Dans son premier discours, le nouveau Chef de l’Etat de la Tunisie démocratique, pays de l’émancipation de la femme, a prononcé une phrase qui va susciter énormément de commentaires : “Nous protègerons les femmes qui portent le niqab, celles qui portent le hijab et les safirat”.

Ce dernier terme signifie littéralement “celles dont le visage est découvert” mais dans la pratique, est devenu synonyme de femmes impudiques, mal élevées, ou encore celles qui ne se conforment pas aux principes religieux. Le Chef de l’Etat, qui a une excellente maîtrise de la langue arabe, a donc utilisé un terme considéré unanimement comme péjoratif à l’égard des non-voilées, qu’il a indirectement stigmatisées.

M. Marzouki maîtrise trop bien la langue arabe pour avoir commis un lapsus.

A part cette phrase malheureuse, ce discours ne marquera pas les esprits.
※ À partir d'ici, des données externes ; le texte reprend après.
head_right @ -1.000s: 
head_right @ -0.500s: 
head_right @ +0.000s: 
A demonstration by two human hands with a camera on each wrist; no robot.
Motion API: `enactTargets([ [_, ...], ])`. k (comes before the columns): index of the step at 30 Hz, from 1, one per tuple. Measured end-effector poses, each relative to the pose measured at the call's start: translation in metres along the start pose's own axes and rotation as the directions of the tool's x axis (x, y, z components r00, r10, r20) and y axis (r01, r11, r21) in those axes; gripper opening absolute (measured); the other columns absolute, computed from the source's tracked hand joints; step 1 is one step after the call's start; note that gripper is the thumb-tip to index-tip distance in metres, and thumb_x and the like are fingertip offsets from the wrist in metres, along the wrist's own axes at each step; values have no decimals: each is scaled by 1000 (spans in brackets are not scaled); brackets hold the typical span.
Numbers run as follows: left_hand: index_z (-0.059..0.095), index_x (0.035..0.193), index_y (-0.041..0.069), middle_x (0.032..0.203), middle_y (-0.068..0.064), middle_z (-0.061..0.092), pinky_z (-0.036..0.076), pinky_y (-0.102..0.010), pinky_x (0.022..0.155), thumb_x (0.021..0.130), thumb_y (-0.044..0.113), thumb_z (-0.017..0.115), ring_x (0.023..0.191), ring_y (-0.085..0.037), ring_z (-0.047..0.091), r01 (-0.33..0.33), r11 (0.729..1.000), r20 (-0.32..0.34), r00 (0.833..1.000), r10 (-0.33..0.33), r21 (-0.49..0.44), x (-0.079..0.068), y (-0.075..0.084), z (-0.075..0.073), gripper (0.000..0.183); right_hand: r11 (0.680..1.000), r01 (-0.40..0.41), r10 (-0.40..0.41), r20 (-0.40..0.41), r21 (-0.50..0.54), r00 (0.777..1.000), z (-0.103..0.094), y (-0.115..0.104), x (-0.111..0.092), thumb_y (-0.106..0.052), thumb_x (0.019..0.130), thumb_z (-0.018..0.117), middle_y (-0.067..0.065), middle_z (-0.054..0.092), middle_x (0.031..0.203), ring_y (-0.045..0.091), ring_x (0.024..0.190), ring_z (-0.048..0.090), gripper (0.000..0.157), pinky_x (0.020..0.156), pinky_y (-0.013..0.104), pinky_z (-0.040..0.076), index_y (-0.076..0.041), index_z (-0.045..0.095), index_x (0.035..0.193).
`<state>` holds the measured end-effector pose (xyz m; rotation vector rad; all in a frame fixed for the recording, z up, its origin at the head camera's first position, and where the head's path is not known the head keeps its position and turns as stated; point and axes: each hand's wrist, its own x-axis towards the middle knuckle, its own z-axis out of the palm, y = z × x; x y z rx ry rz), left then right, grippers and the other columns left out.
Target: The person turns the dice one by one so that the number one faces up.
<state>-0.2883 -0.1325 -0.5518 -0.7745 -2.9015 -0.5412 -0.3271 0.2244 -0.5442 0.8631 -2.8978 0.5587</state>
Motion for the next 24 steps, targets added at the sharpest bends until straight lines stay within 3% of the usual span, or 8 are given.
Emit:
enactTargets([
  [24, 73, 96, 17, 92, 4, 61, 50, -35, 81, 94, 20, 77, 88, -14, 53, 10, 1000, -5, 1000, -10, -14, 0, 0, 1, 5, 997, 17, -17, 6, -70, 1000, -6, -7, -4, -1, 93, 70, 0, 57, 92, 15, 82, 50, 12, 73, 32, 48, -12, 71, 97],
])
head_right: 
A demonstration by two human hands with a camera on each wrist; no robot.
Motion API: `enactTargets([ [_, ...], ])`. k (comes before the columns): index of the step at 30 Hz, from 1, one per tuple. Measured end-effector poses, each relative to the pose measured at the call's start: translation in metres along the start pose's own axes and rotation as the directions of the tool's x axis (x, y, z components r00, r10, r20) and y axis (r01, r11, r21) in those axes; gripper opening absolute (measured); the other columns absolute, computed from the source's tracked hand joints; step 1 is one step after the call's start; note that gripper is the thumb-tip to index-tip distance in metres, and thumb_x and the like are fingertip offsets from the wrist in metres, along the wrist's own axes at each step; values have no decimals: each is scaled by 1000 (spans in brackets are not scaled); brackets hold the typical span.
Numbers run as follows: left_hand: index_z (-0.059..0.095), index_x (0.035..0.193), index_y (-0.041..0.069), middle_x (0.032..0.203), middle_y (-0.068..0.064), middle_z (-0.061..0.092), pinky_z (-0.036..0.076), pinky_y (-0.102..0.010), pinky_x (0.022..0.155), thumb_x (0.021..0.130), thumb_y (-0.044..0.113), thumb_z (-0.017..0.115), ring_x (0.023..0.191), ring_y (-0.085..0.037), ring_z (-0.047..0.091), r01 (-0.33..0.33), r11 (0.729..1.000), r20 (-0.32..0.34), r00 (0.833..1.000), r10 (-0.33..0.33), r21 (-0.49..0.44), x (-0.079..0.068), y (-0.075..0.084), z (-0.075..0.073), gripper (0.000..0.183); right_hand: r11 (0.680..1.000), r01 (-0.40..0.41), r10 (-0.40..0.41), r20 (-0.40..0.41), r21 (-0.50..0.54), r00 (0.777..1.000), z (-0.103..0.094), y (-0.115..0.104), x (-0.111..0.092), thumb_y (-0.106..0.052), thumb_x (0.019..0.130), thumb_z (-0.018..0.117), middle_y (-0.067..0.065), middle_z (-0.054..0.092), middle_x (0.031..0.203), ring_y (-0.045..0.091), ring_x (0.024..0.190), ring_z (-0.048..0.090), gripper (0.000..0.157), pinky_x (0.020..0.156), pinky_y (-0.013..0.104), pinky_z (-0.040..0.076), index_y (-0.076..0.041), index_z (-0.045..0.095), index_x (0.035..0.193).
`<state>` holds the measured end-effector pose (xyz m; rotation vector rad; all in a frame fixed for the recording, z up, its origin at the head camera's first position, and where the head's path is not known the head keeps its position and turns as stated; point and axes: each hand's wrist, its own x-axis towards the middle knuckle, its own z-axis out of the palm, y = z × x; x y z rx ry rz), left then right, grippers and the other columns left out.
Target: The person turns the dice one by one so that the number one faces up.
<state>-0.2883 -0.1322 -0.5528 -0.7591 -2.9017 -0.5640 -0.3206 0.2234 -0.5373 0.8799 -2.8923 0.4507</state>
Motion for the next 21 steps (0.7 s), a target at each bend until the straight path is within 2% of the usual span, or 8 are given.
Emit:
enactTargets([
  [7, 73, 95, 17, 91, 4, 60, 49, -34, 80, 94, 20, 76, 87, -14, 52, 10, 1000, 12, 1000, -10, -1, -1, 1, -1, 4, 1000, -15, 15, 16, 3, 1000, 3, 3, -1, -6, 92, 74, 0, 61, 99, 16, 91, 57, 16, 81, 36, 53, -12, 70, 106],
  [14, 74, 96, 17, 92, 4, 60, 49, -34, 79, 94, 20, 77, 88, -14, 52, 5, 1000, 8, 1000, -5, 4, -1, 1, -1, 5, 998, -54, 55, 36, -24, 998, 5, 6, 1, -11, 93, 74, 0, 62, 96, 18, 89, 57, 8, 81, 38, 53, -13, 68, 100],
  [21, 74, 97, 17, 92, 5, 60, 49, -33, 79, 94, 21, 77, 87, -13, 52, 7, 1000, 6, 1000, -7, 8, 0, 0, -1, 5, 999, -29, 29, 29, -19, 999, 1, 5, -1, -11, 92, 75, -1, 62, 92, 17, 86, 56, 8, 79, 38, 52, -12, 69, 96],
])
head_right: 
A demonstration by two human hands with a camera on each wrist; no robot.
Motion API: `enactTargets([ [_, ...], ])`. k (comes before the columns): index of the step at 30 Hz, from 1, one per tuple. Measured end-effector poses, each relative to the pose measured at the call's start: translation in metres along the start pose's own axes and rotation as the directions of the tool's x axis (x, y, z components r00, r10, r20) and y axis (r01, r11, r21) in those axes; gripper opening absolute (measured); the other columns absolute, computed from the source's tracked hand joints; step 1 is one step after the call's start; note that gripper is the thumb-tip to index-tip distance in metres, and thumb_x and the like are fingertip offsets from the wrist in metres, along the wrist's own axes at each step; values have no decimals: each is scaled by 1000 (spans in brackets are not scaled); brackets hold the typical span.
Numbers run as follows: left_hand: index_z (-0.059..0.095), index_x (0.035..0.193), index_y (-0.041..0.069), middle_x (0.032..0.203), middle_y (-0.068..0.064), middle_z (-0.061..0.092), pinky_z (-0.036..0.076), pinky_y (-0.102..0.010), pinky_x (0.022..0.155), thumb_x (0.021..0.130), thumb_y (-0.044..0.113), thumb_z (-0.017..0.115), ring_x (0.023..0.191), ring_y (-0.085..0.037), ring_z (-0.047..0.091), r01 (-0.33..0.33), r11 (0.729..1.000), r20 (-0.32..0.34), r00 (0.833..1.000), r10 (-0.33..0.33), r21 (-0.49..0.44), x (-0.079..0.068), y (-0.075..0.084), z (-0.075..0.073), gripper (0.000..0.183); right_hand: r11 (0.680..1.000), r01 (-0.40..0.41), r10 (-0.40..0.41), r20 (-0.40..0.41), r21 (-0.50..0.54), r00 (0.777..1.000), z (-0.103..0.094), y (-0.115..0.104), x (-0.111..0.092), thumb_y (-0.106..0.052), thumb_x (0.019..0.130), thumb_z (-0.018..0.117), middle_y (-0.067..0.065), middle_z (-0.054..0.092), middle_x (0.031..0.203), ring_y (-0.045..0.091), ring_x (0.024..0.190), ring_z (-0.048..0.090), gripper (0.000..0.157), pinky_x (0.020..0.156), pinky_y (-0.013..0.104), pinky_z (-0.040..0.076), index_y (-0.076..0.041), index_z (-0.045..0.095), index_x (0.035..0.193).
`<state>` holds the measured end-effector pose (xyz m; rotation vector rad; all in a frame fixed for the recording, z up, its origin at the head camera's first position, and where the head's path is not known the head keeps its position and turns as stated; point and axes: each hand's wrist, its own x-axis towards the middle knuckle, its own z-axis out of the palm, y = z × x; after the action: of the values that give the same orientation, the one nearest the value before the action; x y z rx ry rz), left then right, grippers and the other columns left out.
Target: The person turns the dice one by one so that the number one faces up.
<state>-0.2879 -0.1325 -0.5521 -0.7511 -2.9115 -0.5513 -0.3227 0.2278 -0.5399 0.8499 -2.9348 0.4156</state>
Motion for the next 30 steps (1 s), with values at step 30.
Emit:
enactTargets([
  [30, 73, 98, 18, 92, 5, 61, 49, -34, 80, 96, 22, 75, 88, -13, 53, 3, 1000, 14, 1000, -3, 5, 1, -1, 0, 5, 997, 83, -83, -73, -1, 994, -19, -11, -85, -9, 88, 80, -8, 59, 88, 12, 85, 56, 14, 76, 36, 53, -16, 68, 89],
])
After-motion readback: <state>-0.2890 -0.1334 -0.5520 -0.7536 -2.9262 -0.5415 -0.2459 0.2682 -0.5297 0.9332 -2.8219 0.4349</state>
M. Marzouki n’a pas trouvé la bonne posture. Il s’est voulu ferme en étant consensuel.

Ce fut un catalogue de bonnes intentions qui toutes coulent de source (l’emploi, la santé, les droits de la femme, la dignité, le développement régional…). Il a promis une rupture avec le passé mais n’a pas su indiquer une direction comme on l’aurait voulu d’un Chef de l’Etat censé fédérer et incarner la nation.

A la fin de son discours, il a convoqué le registre émotionnel. Et ses larmes qu’il a difficilement retenues quand il a rendu hommage aux martyrs, n’étaient pas feintes.

Pour conclure, disons : « peut mieux faire » et « les Tunisiens espéraient mieux ». Les Tunisiennes surtout.